What’s new in R2? PowerShell and Maintenance Windows!


Greetings Everyone.  Big news this week for System Center folks as System Center 2012 R2 released.  As part of that, Configuration Manager 2012 R2 is available, and as a result of that…   New PowerShell cmdlets are available!  Maybe others don’t get as excited as I do when it comes to new Cmdlets, but it’s a party around the Lawson household when I get to explore new releases for new automation capabilities.

This post is part of a series that will cover what’s new in R2.  I’m sure we’ve all seen the awesome news from our product teams on this, but I’m going to take a different spin and put a focus on little improvements that make our lives as administrators easier.  This post is going to focus on our ability to add Maintenance Windows using PowerShell in R2.  This is a pretty welcome addition, as I’ve seen the code that goes into making Maintenance Windows a reality in previous releases, and it’s certainly much more than one line.  This is also amazingly powerful for automation scenarios, as we can programmatically control when clients will perform actions.
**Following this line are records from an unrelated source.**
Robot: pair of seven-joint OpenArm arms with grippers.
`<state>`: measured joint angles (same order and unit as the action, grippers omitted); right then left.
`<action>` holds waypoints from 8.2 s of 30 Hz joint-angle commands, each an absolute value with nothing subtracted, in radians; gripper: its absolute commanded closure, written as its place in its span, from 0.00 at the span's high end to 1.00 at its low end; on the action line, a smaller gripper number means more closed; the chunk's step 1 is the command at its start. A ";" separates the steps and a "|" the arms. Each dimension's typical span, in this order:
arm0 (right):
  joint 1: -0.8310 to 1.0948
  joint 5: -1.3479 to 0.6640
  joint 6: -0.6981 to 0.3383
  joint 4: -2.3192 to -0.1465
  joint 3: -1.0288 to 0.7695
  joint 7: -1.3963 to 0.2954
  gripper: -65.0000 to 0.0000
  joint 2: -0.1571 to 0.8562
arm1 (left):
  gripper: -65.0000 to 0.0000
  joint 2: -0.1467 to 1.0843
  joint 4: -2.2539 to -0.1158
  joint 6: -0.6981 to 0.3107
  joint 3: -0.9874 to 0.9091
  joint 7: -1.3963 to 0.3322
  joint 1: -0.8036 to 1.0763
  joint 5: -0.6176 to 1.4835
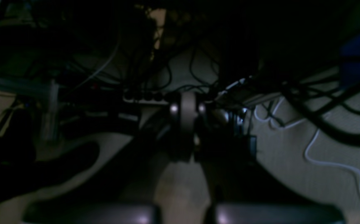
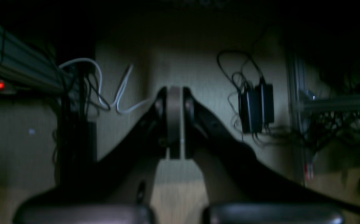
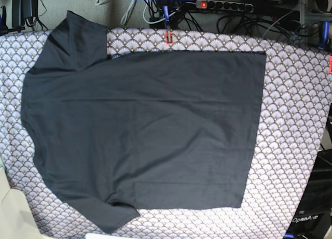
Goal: Fold the T-shirt properly
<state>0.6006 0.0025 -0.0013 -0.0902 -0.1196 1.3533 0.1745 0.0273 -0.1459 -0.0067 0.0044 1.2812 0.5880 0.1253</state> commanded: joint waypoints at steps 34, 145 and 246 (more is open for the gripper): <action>1.066 -0.147 -0.028 -1.934 -0.228 0.334 0.24 0.151 | 0.00 0.120 -2.003 -0.004 -0.292 -0.191 0.897 0.375; 0.578 -0.421 -0.305 -1.664 -0.464 -0.177 0.00 0.142 | 0.43 0.116 -1.709 -0.004 -0.383 -0.541 0.507 0.374; -0.305 -0.395 -0.305 -1.185 -0.197 -0.475 0.00 0.415 | 0.00 0.156 -1.313 -0.001 -0.274 -0.601 -0.309 0.366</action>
<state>-0.2710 -0.3847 -0.3065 -1.1694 -0.1932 -0.5026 0.3939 0.1471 -1.2957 0.0006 -0.2714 -0.6262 -0.2798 0.3614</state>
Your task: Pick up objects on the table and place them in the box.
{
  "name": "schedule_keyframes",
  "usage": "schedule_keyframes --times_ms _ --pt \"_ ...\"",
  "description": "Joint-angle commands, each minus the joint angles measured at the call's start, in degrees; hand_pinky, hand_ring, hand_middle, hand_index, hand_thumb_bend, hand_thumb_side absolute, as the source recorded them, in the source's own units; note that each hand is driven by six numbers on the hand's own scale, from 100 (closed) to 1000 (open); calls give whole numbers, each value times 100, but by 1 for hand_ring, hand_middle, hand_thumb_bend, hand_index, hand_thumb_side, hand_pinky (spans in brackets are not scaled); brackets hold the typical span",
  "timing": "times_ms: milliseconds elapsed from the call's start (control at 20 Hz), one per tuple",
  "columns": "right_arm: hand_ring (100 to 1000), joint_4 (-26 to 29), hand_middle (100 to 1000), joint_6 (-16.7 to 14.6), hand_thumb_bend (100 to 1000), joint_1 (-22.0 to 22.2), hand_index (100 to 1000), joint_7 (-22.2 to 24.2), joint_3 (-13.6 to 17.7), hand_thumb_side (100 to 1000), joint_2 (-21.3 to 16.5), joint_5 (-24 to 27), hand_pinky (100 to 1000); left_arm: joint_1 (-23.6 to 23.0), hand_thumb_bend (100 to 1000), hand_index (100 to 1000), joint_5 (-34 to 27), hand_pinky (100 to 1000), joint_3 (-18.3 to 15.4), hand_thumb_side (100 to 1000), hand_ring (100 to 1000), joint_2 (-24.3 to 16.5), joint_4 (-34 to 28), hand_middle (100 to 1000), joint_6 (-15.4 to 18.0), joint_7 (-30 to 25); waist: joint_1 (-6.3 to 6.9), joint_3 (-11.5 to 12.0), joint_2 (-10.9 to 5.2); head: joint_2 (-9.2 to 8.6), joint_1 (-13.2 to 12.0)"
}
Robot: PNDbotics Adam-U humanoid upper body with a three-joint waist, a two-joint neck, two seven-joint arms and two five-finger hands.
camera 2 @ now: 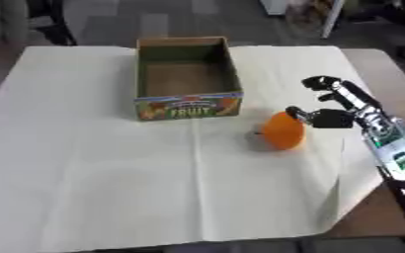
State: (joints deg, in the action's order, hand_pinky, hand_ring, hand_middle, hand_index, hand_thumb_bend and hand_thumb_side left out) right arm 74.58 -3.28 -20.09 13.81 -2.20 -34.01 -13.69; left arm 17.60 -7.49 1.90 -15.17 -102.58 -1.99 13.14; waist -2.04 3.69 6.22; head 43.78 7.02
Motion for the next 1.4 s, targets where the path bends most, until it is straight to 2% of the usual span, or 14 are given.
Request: schedule_keyframes --times_ms 50,500,650,800,850,1050,1150,1200,1250,1300,1400 --pt "925 -26 843 -18 465 -29 881 87 -20 375 -99 -85 844 60 625 723 5 609 12 388 631 -103 -106 589 12 -8 11 9 -55 34 16" --pt "906 -486 832 -56 465 -101 877 110 -157 372 96 -429 834 78 623 723 -2 609 17 388 632 -95 -115 589 10 -17 35 42 -47 34 37" --pt "876 -503 807 -81 455 -141 867 79 -189 339 119 -532 806 81 623 724 -4 609 21 388 633 -90 -115 589 8 -19 33 50 -44 34 42" --pt "796 -476 747 -92 421 -171 817 12 -209 189 130 -649 733 84 623 724 -4 609 23 388 633 -89 -114 589 11 -23 27 53 -45 34 43" --pt "746 -465 695 -92 409 -177 778 -6 -215 111 129 -685 689 83 623 724 -4 609 23 388 634 -89 -114 589 11 -23 25 54 -46 34 43" --pt "555 -366 518 -109 411 -201 632 -96 -230 100 114 -850 537 77 623 724 -4 610 22 388 634 -91 -109 589 12 -22 14 55 -51 34 37" --pt "479 -274 442 -140 334 -227 541 -142 -240 101 96 -920 457 76 623 724 -5 610 21 388 635 -94 -109 589 13 -21 9 52 -57 34 35" --pt "447 -216 404 -154 295 -242 501 -176 -243 106 86 -958 422 75 623 724 -5 610 21 388 635 -94 -109 590 14 -21 7 49 -61 34 34" --pt "447 -165 404 -161 295 -251 501 -212 -245 106 79 -991 422 74 623 724 -5 610 21 388 635 -95 -108 590 14 -22 5 47 -63 34 34" --pt "404 -97 357 -174 249 -275 451 -251 -245 113 70 -1015 388 72 623 724 -6 609 21 387 635 -95 -108 590 14 -22 4 45 -68 34 33" --pt "390 46 340 -189 238 -331 433 -306 -243 117 44 -1027 373 70 623 724 -6 609 20 387 635 -97 -106 589 15 -21 2 41 -77 34 29"
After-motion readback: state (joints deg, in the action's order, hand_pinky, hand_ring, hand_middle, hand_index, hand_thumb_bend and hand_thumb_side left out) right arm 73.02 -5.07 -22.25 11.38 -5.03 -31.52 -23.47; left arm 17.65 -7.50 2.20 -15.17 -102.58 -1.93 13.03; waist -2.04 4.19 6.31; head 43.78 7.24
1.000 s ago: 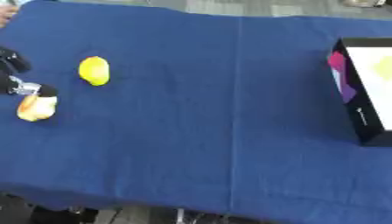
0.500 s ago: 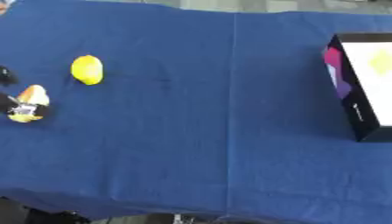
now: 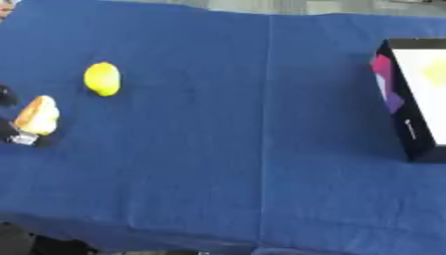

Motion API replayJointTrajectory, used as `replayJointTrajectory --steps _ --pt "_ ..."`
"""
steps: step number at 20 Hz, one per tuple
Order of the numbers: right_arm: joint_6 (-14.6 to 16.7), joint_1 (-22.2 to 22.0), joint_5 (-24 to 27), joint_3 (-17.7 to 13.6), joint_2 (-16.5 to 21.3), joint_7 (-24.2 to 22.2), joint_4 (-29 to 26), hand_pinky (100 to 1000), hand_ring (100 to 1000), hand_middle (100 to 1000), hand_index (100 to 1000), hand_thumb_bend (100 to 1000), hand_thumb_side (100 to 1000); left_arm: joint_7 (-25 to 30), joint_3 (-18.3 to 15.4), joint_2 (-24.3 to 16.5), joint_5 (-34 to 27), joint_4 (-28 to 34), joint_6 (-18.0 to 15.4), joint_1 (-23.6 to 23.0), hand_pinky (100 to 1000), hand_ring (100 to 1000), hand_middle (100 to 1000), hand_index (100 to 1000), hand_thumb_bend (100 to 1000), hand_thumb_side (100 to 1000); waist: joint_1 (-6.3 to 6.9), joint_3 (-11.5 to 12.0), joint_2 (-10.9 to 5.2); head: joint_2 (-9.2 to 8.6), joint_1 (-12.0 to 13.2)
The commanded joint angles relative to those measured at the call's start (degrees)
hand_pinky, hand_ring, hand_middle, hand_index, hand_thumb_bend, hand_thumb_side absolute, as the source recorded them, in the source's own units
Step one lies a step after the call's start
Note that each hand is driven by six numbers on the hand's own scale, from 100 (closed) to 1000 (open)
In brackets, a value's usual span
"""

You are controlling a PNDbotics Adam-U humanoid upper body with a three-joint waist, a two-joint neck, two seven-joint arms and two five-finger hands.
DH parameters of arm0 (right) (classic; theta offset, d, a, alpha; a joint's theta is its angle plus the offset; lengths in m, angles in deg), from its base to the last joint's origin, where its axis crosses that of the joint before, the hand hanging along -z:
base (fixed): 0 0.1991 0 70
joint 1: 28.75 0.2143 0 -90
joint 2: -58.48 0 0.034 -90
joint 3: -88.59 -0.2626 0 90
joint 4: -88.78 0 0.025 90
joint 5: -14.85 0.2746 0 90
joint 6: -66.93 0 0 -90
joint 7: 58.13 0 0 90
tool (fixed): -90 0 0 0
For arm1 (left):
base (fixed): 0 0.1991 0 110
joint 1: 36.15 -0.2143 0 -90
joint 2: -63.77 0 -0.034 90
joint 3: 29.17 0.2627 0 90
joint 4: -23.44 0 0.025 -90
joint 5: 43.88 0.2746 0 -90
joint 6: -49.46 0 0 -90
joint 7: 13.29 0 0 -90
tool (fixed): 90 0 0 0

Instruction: Pick up the objects with one hand, pass them to the other hand, and then place them into the box on the other side of the table.

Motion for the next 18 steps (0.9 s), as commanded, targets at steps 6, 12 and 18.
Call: replayJointTrajectory --steps 6,12,18 --pt "-0.07 -0.03 -1.38 -0.25 0.61 -0.92 0.02 966 1000 1000 1000 100 470 -2.24 -0.85 -0.18 1.89 -2.89 2.48 1.14 809 824 752 788 715 345 -0.15 0.00 0.21 -0.07 1.03" --pt "-0.24 0.14 -1.46 -0.14 0.52 -1.32 0.21 967 1000 1000 1000 100 470 -4.63 -0.08 1.65 0.44 -4.65 2.33 2.41 811 818 752 789 676 298 -0.18 -0.11 0.20 -0.07 1.24" --pt "-0.31 0.08 -1.48 -0.19 0.45 -1.47 0.32 968 1000 1000 1000 100 470 -2.18 0.71 1.99 0.69 -6.20 1.04 2.50 814 829 761 779 658 153 -0.13 -0.16 0.30 -0.07 1.56"
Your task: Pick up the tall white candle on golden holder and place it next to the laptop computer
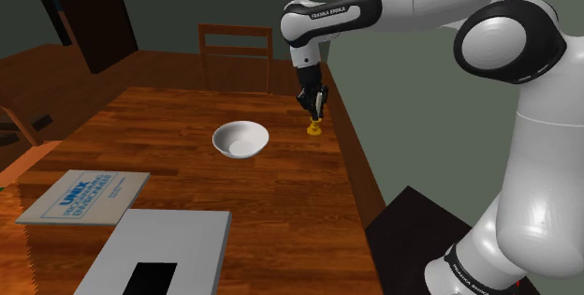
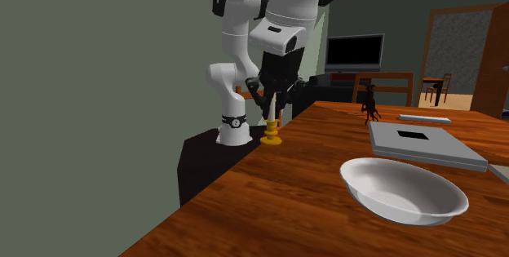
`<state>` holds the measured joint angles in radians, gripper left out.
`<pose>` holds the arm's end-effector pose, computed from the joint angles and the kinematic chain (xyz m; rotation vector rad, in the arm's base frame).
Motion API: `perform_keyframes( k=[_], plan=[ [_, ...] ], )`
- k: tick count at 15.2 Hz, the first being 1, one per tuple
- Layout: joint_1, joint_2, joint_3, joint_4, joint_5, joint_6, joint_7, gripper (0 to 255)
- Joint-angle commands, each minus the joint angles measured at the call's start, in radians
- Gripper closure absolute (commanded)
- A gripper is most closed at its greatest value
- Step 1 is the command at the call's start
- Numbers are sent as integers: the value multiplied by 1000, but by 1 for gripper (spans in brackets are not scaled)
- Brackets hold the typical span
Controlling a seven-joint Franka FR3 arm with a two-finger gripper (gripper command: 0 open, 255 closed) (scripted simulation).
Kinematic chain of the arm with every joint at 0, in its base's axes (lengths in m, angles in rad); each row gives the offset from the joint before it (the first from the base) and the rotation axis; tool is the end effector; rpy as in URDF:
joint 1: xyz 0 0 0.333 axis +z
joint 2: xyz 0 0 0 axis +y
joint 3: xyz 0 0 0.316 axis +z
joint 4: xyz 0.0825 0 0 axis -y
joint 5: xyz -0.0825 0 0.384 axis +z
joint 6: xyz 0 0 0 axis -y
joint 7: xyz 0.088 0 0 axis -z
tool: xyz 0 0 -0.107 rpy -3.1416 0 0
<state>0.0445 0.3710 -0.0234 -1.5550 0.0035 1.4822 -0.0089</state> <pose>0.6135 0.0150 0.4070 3.0566 0.0446 -0.6895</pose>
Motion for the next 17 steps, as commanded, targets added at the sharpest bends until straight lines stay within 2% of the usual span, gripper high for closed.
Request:
perform_keyframes(
  k=[1, 17],
  plan=[
    [1, -6, 0, 17, 0, -24, 1, 255],
    [0, -10, 0, 227, 0, -237, 0, 255]
  ],
)
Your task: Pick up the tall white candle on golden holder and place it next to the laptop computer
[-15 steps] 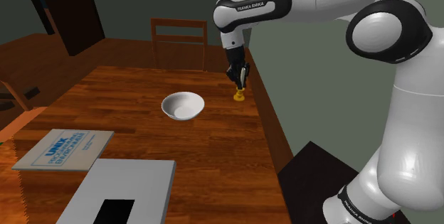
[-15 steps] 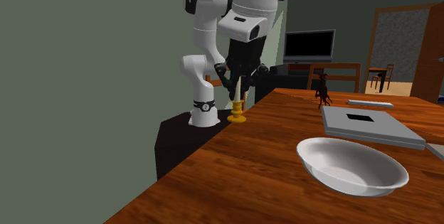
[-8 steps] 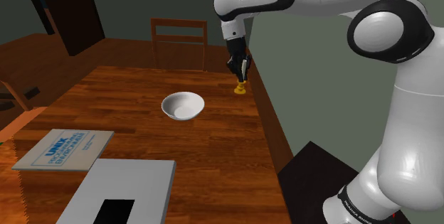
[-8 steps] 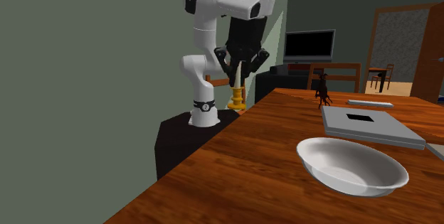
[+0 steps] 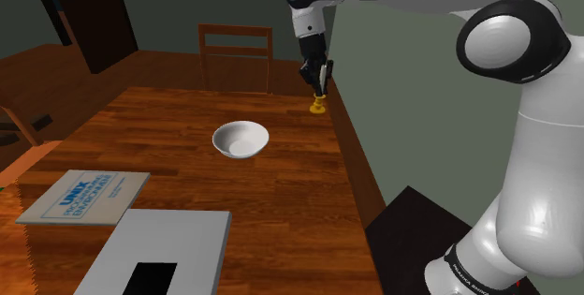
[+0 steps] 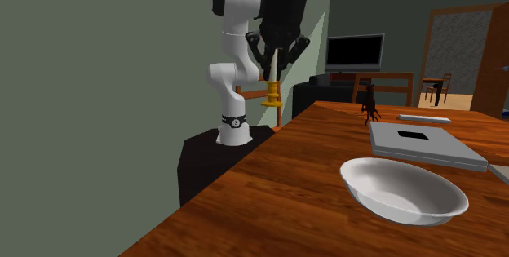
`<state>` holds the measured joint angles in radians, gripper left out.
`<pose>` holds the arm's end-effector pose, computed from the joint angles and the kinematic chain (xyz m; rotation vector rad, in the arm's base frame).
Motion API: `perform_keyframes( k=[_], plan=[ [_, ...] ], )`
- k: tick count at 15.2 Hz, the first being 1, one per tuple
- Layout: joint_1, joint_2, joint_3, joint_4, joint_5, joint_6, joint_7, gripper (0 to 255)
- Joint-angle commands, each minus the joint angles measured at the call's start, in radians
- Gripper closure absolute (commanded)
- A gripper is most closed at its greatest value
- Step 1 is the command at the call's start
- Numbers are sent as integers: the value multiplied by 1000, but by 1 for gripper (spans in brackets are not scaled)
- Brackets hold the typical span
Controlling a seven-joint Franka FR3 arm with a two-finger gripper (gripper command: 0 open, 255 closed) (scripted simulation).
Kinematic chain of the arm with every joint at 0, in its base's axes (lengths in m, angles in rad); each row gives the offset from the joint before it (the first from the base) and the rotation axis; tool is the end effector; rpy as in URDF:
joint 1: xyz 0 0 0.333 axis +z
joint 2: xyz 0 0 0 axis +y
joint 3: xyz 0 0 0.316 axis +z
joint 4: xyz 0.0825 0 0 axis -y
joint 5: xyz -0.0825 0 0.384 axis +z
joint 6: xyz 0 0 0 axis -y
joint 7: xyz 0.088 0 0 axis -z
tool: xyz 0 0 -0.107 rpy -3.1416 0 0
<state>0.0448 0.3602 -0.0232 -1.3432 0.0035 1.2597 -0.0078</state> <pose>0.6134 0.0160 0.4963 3.0566 0.0449 -0.6893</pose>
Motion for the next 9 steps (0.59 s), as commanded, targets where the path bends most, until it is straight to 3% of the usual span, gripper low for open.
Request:
perform_keyframes(
  k=[1, 6, 9],
  plan=[
    [-1, 3, 0, 31, 0, -29, -1, 255],
    [-1, 18, 0, 119, 0, -101, -1, 255],
    [37, -50, 21, 19, 19, -69, 62, 255]
  ],
)
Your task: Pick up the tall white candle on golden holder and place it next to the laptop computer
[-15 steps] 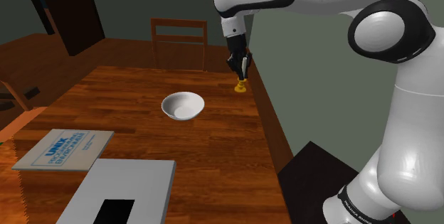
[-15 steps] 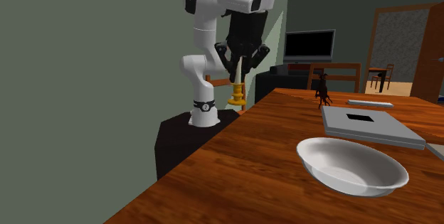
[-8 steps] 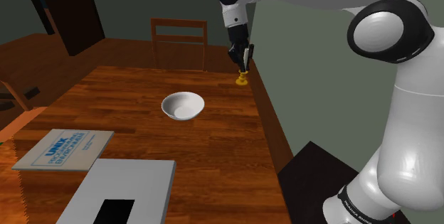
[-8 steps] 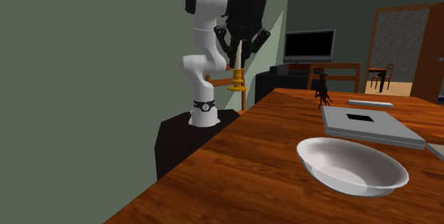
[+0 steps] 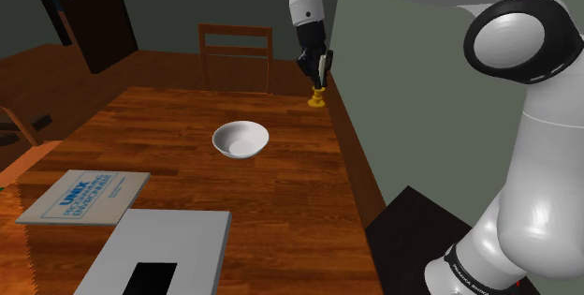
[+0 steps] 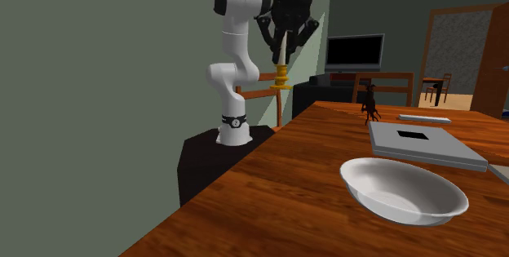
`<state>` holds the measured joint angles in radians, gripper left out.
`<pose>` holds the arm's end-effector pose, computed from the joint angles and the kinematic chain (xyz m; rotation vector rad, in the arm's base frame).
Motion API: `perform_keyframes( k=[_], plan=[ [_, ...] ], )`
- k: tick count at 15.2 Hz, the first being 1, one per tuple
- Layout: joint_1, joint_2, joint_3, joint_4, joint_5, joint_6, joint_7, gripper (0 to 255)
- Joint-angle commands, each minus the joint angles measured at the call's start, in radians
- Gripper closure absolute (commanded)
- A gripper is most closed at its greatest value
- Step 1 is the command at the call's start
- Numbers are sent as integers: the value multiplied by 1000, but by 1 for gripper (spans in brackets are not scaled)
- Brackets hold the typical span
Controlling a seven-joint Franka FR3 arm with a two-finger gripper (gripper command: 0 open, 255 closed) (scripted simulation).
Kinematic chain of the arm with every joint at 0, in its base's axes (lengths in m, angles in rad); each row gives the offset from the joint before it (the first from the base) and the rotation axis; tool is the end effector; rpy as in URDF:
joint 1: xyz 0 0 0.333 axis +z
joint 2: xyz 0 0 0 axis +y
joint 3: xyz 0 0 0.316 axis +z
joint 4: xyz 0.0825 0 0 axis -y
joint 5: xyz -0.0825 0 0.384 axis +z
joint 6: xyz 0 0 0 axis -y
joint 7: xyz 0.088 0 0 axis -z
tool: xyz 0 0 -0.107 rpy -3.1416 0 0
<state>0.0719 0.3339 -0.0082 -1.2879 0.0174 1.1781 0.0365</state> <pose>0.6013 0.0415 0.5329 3.0567 0.0460 -0.6898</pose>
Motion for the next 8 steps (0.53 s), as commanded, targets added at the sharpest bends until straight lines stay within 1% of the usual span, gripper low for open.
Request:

Side note here, while on the subject of Maintenance Windows, one other thing I am really excited for in R2 is the ability to define maintenance window usage.  With System Center Configuration Manager 2012 R2, we can now define separate Maintenance Windows for Software Updates, Operating System Deployment, and everything else.  Why is this important?  Picture the scenario:  I want my clients to install software updates during Maintenance Window A and applications to install during a Maintenance Window B.  In the past, the same maintenance window would have allowed both actions, which could lead to undesirable consequences.  In R2, I can define separate maintenance windows for each type of activity.  Pretty big deal, right?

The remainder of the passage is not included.